なぜこの本を読んだかというと、単純な理由で、
ここで、井上雄彦が書いていたからです。
ええ、あのスラムダンクの井上雄彦です。

なぜか、そのたった3,4行ほどの感想を読み間違えたらしく(マジで)、
「とても優しい話だった」
って言っておられたと思いながら読んだんです。
その間違った印象のせいで、最初の2章くらいは、
「はぁ?」
って感じで。
正直面白くなかった。
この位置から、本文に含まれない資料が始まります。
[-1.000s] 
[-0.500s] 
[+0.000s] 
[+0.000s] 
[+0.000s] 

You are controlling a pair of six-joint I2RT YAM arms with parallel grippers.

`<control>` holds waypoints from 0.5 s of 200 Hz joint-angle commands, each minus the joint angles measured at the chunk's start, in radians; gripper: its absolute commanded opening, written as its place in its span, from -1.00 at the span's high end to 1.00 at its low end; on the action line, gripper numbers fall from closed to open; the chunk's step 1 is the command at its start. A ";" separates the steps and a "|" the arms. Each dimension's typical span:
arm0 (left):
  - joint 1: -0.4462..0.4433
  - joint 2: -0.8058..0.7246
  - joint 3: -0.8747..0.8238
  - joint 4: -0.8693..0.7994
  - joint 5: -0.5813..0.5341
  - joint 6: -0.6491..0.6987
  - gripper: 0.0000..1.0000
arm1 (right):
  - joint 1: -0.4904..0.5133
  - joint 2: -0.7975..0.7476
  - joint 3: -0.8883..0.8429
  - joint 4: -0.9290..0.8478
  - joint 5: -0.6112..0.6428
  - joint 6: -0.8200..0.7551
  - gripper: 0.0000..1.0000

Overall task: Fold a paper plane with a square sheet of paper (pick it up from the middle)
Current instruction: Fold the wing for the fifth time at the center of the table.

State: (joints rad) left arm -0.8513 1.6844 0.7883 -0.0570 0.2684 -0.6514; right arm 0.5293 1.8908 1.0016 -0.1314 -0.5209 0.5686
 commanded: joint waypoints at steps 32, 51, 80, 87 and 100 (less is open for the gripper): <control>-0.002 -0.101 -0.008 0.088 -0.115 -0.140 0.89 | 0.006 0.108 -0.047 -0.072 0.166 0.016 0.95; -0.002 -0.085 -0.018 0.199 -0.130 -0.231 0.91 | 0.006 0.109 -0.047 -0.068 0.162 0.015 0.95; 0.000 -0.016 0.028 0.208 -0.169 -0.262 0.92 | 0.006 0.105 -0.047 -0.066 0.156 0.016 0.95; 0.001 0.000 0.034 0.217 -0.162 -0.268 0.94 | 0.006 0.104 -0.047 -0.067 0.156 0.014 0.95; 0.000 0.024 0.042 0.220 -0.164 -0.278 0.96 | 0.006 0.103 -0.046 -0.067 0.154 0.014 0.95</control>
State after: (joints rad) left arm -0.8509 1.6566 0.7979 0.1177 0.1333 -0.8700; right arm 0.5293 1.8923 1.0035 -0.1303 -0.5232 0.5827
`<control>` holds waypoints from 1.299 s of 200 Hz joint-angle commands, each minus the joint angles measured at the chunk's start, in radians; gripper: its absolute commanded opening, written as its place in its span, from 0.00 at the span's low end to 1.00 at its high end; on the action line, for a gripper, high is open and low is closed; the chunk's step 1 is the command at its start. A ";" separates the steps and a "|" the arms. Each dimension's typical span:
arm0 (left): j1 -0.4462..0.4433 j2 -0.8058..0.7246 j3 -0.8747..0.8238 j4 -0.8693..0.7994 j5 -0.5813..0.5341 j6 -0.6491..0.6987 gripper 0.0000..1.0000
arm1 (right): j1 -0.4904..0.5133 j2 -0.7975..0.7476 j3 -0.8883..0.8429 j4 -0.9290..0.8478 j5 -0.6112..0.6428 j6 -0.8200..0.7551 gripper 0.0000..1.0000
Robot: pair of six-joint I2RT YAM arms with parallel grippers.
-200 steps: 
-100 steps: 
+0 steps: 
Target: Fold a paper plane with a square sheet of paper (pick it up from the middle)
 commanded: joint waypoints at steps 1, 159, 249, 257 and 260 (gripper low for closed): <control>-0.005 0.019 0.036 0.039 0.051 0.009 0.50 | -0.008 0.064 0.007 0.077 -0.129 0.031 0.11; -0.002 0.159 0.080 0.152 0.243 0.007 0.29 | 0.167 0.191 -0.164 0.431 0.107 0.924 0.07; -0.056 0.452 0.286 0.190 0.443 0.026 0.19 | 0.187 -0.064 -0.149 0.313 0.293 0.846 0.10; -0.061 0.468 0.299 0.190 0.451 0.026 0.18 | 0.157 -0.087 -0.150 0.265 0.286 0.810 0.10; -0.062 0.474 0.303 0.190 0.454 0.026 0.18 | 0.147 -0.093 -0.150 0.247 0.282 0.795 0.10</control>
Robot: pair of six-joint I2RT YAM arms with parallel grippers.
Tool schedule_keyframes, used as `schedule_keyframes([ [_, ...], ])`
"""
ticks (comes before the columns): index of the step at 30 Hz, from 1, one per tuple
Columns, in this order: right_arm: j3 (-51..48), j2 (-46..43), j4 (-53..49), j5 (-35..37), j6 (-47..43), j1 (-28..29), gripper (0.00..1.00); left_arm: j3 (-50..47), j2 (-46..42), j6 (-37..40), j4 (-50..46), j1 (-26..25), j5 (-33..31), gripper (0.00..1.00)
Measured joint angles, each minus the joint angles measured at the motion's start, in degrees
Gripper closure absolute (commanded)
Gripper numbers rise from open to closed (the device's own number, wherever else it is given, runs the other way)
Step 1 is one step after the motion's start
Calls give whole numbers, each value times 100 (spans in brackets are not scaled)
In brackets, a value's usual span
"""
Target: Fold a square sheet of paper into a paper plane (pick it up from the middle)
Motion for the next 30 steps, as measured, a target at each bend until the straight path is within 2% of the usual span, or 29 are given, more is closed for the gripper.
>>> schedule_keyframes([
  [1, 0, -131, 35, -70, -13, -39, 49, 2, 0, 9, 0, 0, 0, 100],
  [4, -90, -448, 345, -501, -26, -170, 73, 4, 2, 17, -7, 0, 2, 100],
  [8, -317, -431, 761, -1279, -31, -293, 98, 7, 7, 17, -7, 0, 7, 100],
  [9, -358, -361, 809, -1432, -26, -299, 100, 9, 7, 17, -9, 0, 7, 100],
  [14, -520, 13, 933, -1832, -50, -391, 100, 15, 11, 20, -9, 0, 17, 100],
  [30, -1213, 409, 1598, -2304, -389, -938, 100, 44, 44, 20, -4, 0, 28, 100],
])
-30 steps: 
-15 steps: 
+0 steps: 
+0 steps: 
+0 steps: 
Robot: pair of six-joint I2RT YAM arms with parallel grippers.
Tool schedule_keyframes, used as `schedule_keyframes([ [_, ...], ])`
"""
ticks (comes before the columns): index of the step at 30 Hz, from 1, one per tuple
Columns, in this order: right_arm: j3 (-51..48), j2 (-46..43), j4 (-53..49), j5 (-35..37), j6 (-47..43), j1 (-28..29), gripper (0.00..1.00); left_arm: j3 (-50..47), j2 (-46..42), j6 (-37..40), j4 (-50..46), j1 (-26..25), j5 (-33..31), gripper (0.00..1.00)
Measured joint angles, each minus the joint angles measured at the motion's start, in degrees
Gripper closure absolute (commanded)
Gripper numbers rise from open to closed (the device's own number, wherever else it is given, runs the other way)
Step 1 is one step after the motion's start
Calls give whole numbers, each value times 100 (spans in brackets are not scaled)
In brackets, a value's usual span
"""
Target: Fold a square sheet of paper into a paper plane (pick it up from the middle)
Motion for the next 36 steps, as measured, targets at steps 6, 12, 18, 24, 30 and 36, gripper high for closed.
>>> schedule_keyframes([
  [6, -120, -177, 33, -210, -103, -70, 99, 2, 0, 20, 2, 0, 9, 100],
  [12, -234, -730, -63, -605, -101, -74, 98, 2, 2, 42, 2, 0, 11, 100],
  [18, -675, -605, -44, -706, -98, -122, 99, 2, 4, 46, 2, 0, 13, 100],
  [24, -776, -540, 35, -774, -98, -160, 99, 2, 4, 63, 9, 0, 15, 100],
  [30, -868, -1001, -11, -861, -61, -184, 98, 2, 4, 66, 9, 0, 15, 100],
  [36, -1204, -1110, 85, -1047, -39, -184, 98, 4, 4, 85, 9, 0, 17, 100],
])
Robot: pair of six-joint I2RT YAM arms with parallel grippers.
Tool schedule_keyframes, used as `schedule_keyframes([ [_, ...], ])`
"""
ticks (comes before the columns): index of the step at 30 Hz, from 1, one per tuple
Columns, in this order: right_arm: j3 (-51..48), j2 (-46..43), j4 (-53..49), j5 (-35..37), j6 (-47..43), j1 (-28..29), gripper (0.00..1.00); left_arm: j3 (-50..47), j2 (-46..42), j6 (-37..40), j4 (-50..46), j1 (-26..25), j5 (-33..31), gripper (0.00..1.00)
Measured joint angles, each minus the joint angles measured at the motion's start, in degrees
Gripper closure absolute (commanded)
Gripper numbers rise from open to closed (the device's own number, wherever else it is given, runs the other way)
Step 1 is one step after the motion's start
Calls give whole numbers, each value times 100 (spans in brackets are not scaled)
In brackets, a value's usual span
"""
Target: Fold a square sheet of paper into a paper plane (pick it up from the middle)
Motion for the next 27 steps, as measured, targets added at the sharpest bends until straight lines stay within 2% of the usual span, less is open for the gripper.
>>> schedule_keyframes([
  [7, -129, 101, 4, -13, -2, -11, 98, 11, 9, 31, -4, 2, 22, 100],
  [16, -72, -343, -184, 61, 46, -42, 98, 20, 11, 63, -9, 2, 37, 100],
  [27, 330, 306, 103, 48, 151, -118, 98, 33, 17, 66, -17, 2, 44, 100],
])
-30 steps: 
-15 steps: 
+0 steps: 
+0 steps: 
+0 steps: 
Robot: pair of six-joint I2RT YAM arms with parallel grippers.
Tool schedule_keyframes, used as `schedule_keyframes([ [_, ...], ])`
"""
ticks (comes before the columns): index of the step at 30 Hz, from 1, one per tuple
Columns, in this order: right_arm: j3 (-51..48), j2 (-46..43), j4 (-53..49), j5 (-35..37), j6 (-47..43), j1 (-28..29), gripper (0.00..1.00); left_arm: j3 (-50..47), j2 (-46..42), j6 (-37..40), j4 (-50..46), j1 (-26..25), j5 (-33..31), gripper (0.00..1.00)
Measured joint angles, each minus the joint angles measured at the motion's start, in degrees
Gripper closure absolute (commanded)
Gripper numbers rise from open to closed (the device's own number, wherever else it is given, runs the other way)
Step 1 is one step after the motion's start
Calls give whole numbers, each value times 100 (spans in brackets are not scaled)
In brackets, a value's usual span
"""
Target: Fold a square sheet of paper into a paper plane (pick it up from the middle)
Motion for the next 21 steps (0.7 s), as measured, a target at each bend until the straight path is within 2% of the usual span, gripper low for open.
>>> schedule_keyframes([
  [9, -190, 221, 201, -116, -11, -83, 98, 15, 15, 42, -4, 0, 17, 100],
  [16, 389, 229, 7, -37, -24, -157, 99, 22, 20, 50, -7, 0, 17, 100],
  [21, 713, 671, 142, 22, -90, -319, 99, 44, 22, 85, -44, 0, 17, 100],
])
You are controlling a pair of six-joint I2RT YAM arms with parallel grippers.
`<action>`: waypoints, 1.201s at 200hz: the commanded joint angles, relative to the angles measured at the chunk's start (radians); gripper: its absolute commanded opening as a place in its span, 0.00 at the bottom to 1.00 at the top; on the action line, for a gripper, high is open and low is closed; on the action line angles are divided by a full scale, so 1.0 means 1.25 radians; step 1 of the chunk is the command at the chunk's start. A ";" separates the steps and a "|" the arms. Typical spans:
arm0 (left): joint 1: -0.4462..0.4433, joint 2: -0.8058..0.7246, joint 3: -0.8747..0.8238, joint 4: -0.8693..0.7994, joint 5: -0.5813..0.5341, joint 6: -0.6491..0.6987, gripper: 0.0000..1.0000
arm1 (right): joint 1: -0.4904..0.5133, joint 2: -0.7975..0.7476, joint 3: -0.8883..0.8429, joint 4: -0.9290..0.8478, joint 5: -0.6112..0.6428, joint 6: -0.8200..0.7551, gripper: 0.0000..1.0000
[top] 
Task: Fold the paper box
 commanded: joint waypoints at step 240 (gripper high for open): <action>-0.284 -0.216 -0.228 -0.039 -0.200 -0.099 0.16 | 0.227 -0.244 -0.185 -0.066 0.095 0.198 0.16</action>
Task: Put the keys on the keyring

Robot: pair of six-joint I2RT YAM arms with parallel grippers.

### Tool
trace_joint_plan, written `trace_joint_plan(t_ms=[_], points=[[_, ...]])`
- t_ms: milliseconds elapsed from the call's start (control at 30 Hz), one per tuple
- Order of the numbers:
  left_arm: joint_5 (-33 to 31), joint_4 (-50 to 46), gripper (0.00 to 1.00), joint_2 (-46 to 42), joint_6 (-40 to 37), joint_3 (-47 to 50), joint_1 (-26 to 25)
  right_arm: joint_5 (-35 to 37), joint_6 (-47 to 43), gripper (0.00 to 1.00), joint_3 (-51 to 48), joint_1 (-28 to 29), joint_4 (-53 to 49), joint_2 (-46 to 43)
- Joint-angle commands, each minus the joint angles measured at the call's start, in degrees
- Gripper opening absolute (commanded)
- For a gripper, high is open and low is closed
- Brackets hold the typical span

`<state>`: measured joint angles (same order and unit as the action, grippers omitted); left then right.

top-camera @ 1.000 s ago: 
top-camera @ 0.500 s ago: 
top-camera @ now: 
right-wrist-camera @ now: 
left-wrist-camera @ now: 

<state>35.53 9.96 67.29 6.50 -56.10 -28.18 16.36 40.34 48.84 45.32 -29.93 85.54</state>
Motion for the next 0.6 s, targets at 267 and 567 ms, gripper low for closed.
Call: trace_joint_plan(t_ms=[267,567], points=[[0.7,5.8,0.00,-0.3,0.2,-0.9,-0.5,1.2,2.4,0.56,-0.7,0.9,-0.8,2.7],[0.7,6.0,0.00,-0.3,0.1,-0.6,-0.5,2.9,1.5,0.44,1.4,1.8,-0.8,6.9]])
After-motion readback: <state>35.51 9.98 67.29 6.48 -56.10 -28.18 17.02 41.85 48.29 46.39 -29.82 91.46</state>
冒頭で事件の記事が示してあるものの、
単なる不倫話にしか見えなかったからだ。

しかし、ここで読むのをやめなくてよかった。

もうなんていうか、ここからなんすよ。
だいぶ面白くなった。
気づけば、3章から最後までほぼ一日で読んでしまった。
なんかすごい。
全員が全員、深められた世界という感じかな。
有香を探すという目的はあるものの、
そこからみんなが離れていき、自由になる。
色々と考えさせるような小説じゃないのに、
登場人物に、登場人物の色々な考えに、重ねて考えたりするんですよ。
しかも最後は…!!!!!
内海が言ったように、「そんなはずはない!」って
叫びたくなると同時に、非常に怖かった。
最後の締めくくりとかちょっと怖すぎる…

確かに面白かったです。
井上雄彦と違い、アマ目線から読んでも十分面白かった。
こういう風にして、色々と作家さんを知っていくわけっすね。